■ What you should do
Show all lines containing "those" from the data below.

═══ Data

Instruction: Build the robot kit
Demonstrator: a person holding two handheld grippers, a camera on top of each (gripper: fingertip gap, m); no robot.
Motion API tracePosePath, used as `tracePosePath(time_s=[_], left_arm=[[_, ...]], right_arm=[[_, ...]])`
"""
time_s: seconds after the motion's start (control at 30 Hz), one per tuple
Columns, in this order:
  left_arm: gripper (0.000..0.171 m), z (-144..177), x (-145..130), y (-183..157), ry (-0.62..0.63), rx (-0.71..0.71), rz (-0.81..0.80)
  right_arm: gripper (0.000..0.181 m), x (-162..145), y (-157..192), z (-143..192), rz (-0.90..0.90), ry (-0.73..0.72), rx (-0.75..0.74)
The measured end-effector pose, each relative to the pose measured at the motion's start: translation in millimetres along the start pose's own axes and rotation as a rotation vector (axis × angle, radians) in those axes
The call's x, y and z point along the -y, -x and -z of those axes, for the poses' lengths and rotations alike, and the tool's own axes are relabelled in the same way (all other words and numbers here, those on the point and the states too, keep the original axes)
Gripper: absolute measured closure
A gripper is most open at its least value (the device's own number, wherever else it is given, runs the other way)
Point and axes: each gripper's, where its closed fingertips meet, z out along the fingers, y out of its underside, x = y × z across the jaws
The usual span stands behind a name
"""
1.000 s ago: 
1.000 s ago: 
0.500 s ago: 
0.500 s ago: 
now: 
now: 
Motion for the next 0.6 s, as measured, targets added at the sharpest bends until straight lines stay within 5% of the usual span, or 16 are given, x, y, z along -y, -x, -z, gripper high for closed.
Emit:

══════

■ Reply to the task
The measured end-effector pose, each relative to the pose measured at the motion's start: translation in millimetres along the start pose's own axes and rotation as a rotation vector (axis × angle, radians) in those axes
The call's x, y and z point along the -y, -x and -z of those axes, for the poses' lengths and rotations alike, and the tool's own axes are relabelled in the same way (all other words and numbers here, those on the point and the states too, keep the original axes)

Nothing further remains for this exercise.